# [DATA LISTING]

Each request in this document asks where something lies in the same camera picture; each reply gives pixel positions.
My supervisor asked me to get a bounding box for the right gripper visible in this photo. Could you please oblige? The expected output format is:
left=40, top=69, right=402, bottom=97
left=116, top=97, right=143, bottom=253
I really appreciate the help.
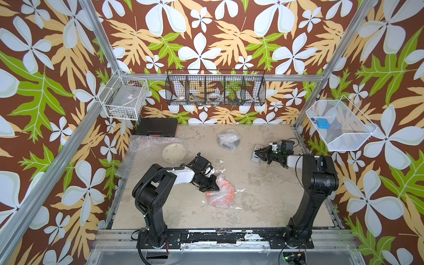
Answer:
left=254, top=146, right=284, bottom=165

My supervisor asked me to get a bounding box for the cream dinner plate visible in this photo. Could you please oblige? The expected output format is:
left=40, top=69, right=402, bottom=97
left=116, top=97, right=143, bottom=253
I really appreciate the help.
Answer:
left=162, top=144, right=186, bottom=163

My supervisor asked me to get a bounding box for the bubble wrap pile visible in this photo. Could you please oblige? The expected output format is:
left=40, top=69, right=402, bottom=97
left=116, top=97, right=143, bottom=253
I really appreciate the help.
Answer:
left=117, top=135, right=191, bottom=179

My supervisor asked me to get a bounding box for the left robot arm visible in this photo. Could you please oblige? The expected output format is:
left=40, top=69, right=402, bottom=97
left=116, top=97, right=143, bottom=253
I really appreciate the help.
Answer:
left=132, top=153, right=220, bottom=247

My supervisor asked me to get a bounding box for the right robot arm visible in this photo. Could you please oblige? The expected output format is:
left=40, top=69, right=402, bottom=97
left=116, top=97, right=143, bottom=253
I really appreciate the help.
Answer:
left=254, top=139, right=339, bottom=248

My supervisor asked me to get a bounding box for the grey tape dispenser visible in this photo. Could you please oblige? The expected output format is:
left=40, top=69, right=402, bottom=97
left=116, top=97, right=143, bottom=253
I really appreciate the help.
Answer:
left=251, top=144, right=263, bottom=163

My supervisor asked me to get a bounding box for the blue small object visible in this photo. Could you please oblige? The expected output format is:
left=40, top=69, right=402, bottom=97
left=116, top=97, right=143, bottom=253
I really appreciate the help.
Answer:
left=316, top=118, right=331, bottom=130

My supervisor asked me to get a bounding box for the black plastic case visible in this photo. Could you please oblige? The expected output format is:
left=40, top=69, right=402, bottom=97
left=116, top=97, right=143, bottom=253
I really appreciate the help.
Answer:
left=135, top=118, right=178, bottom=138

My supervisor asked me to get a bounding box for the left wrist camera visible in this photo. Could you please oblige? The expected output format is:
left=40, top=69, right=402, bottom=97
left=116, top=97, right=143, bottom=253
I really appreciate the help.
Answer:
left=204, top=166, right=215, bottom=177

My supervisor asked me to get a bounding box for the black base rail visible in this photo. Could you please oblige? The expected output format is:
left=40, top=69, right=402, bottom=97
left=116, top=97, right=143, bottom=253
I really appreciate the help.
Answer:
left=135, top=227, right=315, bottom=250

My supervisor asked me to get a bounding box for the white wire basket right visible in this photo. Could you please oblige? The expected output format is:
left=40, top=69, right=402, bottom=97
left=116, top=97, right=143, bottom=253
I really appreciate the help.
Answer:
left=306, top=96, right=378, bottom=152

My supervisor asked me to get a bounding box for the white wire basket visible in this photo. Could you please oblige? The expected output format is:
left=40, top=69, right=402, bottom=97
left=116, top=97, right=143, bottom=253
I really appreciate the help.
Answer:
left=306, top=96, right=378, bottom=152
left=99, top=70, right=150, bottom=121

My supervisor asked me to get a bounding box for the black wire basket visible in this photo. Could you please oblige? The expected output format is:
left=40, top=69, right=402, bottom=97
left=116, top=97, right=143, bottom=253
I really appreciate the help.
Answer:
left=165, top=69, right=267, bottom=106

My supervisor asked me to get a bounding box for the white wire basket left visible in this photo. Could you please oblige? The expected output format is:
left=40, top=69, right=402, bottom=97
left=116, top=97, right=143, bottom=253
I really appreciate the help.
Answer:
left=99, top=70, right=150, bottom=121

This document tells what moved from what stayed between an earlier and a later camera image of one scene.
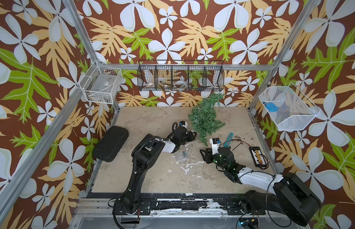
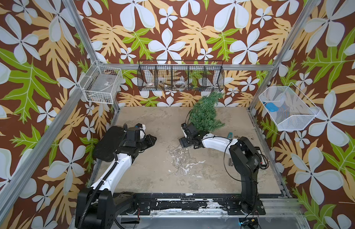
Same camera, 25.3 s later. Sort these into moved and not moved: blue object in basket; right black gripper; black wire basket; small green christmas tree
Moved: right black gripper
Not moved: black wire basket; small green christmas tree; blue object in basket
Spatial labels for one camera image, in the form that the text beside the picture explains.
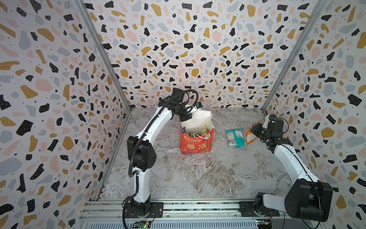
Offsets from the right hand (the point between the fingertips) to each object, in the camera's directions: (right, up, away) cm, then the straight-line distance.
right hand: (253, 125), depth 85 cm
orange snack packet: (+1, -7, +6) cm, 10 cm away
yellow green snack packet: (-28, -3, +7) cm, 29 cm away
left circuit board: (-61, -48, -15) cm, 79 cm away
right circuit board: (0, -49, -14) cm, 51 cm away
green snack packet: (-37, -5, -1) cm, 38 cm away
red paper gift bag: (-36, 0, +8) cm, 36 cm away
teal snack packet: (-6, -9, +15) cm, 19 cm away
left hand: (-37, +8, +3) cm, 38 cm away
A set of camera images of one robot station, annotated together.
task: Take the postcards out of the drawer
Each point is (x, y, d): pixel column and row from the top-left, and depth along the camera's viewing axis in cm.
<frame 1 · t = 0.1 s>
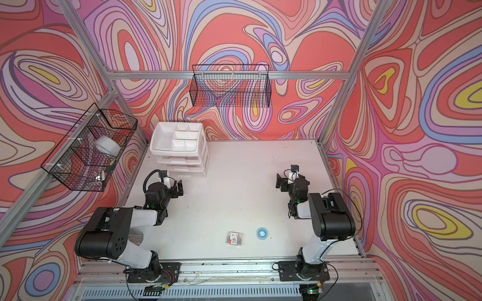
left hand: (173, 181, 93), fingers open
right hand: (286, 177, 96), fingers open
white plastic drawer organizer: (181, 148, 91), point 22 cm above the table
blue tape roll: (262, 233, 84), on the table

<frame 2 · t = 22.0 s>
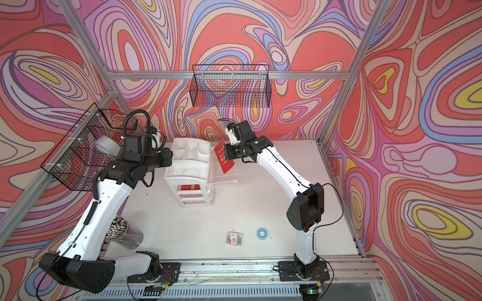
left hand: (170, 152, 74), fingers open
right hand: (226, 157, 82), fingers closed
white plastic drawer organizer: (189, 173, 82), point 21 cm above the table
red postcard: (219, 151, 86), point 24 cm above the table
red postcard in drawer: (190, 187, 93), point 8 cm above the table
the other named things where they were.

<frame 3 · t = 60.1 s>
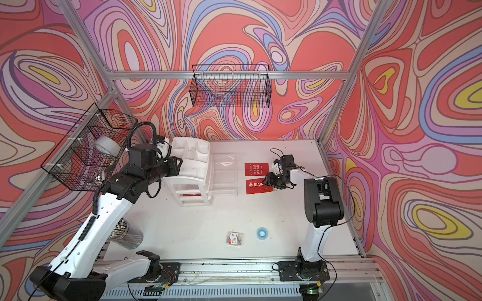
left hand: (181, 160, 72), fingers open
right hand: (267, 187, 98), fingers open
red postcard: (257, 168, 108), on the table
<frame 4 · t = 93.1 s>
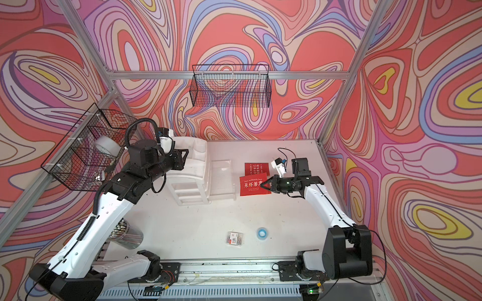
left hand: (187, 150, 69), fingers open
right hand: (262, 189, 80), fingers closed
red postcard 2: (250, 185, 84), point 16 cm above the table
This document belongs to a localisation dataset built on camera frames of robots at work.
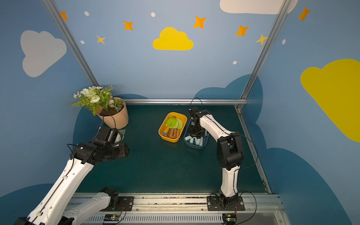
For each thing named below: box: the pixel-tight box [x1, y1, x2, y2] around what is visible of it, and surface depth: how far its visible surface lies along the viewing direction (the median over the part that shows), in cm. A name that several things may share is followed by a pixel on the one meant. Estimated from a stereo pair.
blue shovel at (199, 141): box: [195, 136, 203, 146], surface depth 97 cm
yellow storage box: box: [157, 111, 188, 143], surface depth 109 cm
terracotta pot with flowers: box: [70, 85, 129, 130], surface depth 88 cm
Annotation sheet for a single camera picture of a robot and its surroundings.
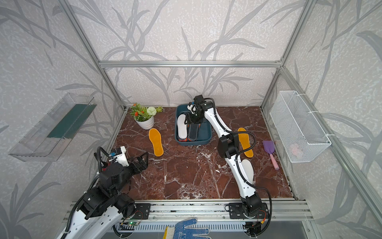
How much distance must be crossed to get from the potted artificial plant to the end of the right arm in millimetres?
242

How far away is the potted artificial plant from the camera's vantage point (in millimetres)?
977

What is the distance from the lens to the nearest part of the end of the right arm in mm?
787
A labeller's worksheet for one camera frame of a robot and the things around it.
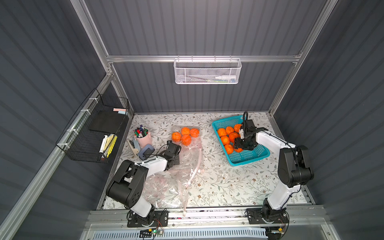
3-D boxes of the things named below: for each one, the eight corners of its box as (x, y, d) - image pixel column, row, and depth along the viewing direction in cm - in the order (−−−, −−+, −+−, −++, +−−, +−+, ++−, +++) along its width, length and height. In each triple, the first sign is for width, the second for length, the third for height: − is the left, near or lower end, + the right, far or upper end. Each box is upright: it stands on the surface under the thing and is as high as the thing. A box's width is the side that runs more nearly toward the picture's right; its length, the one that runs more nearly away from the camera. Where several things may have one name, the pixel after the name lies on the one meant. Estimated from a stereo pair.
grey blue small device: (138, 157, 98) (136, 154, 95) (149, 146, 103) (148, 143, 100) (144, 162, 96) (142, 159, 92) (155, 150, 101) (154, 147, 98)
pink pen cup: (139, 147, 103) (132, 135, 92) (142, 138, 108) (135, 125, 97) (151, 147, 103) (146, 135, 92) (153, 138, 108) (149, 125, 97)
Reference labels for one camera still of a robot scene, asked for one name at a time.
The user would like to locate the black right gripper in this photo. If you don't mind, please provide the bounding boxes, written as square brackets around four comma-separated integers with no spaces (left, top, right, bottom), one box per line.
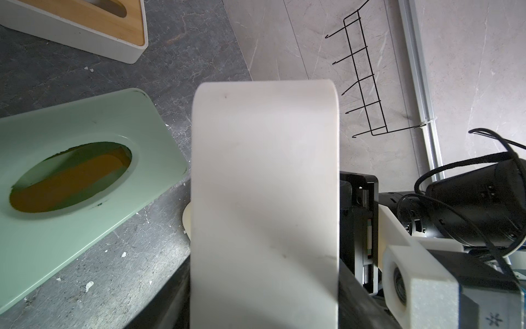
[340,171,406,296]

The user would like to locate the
--
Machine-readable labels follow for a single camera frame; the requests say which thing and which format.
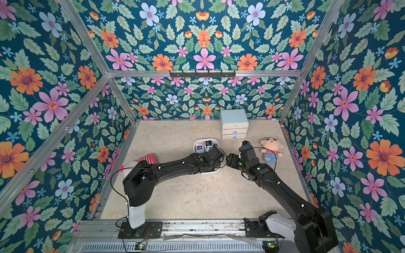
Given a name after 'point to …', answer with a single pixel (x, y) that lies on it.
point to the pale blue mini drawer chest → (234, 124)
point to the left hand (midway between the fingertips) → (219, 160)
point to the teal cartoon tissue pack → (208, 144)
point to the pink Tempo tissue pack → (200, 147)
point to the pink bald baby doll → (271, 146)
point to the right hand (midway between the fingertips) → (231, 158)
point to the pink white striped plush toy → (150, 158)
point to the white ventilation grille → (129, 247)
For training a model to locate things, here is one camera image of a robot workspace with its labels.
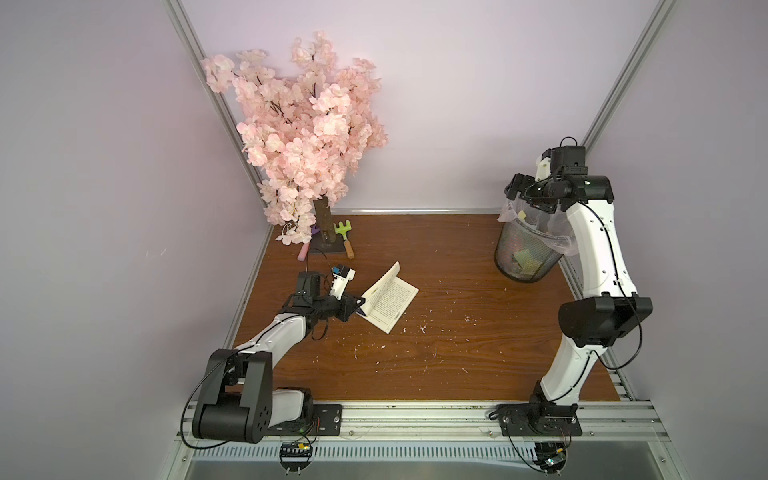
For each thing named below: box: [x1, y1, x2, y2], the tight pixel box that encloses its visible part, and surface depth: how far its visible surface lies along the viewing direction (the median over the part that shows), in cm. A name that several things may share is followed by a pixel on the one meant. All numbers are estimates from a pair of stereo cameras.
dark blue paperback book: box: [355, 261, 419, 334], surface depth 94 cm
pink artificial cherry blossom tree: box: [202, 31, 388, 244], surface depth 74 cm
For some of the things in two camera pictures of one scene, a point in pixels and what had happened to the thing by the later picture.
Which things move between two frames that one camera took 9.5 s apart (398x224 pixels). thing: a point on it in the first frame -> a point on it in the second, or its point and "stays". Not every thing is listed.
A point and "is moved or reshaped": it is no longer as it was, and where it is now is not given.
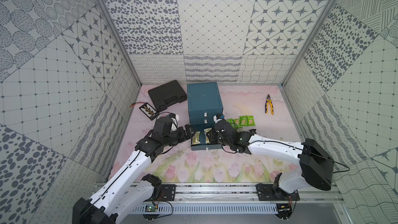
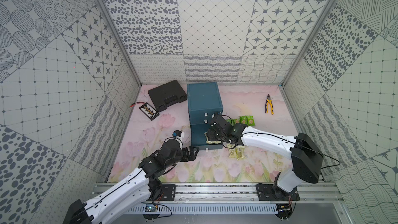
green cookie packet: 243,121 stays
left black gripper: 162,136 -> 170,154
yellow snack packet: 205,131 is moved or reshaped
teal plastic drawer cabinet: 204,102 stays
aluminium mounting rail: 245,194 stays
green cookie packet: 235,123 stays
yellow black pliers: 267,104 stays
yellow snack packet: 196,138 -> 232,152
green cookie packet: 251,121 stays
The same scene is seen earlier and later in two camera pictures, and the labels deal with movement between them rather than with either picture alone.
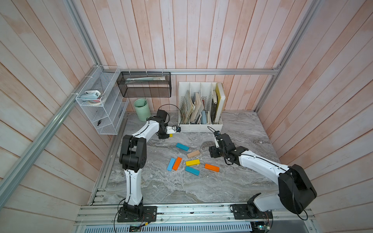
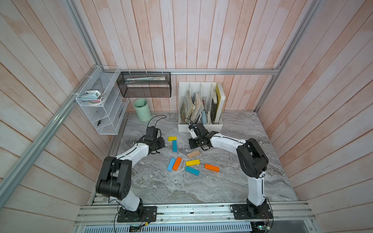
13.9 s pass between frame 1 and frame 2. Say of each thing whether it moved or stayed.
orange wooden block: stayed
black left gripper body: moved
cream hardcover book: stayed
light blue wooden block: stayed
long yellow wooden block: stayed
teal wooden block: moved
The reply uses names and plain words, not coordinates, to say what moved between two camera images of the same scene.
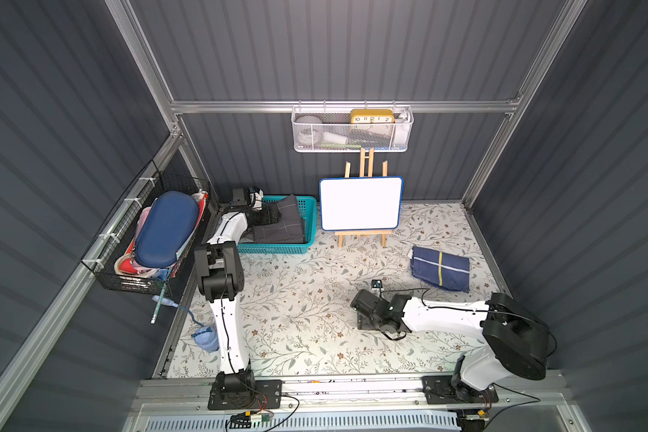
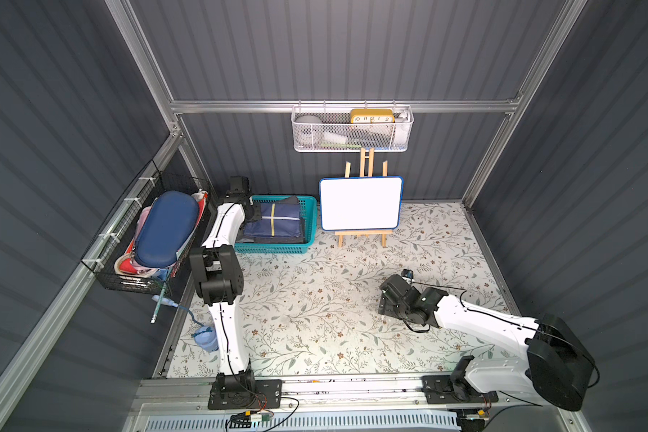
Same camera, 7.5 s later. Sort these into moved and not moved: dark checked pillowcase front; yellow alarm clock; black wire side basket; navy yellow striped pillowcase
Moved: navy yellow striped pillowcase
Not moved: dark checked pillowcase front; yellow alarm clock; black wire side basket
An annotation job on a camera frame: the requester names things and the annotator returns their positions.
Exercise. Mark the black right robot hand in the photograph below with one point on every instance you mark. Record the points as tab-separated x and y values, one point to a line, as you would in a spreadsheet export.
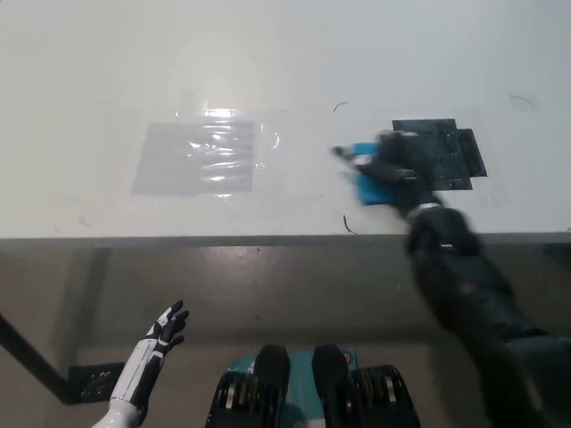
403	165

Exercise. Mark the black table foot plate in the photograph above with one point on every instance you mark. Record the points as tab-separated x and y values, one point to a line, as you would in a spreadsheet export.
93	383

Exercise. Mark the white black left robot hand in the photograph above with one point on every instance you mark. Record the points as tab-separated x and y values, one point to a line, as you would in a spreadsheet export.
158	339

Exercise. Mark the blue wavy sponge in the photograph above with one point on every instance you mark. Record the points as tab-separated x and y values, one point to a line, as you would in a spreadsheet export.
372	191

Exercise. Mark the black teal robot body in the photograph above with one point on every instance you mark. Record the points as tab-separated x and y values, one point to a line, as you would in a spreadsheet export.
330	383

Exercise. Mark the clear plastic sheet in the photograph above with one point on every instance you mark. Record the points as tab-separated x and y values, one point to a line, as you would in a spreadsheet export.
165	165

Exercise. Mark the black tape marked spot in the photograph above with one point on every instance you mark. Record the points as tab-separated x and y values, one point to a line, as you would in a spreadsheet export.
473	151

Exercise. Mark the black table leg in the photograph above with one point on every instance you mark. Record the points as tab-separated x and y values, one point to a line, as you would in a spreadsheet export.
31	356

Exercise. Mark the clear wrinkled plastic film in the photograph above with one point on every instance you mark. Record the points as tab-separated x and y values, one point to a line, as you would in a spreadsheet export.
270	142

# [TASK TO CARRY OUT]
Give again the lines of the listing above that run from the one with "teal plastic drawer cabinet: 204,102 stays" up to and including the one with "light blue wooden block: stayed". Keep them exact and omit the pictures.

# [EXPECTED ANSWER]
teal plastic drawer cabinet: 204,102 stays
aluminium mounting rail: 245,194 stays
green cookie packet: 235,123 stays
yellow black pliers: 267,104 stays
yellow snack packet: 196,138 -> 232,152
green cookie packet: 251,121 stays
The same scene is seen earlier and later in two camera pictures, and the labels deal with movement between them rather than with either picture alone.
13.9 s pass between frame 1 and frame 2. Say of each thing whether it moved or stayed.
orange wooden block: stayed
black left gripper body: moved
cream hardcover book: stayed
light blue wooden block: stayed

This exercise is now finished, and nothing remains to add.